For all its trumpeting of sincerity and goodness, the world of handmade is guilty of a snobbishness that borders on the xenophobic, according to Alexandra Dewez, owner of Harvey's Counter, a shop full of handmade goods in Hudson. Typically, customers show "a sudden lack of interest" when she informs them that the cool metal light that resembles an anchor studded with tiny bulbs they admire is from India. "Why should it be less worthy than something a Bard graduate made by hand? Not everyone in Central Asia works in a sweatshop or huge factory," says Dewez. Tiny collectives of women in Asia or Africa who make everything by hand and "thankfully through technology found an agent connected to Hudson" are involved in no less worthy an enterprise, and in such cases, each sale "really has an impact on their lives."

Then there's the fundamental problem of attrition and the sheer exhaustion and struggle of surviving in an economy based on efficiency. Paula Kucera owns White Barn Farm in New Paltz, where she has a shop selling yarn hand spun and hand dyed from wool sheared off her own sheep. "A lot of people burn out, because what they do is not sustainable in this money-driven world," she said. Plus, in her many years of holding classes in knitting, felting, plant dying, and sewing, she's found people are inconsistent: Someone will be "voracious about knitting for three years, then one day they put it down and don't want to do it." A new yarn shop opening up nearby can whittle down her potential pool of customers by half. To keep going, it's a matter of "finding out what's important, what you value, and what works for you. I may be shifting things around, start attending fiber festivals, go directly to the customers as a way to bump up sales."

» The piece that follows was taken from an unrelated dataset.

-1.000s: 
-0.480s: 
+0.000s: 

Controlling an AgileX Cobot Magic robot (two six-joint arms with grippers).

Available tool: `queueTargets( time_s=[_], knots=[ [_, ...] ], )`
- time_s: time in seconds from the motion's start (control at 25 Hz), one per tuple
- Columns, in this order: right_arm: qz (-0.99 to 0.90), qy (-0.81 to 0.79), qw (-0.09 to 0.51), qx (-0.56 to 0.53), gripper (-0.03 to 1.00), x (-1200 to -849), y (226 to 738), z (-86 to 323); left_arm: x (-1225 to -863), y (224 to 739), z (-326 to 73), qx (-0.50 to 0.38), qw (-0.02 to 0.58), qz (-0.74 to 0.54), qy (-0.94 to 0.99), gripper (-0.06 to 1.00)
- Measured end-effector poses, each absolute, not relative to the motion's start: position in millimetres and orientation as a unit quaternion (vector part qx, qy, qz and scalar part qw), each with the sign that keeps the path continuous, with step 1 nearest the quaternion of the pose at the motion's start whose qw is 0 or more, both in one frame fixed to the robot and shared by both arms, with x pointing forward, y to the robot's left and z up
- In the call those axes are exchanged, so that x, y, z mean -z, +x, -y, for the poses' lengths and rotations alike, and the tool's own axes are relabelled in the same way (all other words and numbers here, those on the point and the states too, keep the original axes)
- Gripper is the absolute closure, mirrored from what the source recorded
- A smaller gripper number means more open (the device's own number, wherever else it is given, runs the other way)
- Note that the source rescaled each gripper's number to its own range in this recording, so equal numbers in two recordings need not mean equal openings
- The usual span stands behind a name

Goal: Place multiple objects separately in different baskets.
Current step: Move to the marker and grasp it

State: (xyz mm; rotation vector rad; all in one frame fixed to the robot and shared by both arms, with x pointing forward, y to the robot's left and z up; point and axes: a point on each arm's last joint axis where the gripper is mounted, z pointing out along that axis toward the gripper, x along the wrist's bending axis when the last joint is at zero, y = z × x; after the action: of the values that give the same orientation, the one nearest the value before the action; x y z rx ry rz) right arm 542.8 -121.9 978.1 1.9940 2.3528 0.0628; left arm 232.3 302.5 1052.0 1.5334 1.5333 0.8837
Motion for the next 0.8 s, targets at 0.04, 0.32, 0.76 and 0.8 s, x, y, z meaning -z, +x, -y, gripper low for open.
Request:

As in decades past, many crafters will likely burn out. But today, the choices are fewer and the stakes are higher, thanks to the growing dominance of multinational corporations, notes Auf der Maur. She nonetheless has hope that a fundamental shift is under way. "In the city, most people can't avoid the propaganda that's everywhere, but here in the Hudson Valley we have isolated pockets of independent-minded communities," Auf der Maur says. "Craft and the effort of individual handmaking is a symbol of the future. What the world needs right now is a pair of hands." She added that crafters' inventiveness, work ethic, and entrepreneurial drive reflect the essence of being American. "Americans are pioneers who take risks and do weird and original things with a lot of will," she said. "A big part of the spirit in handmade is that people are taking their destiny into their own hands. There really is no choice."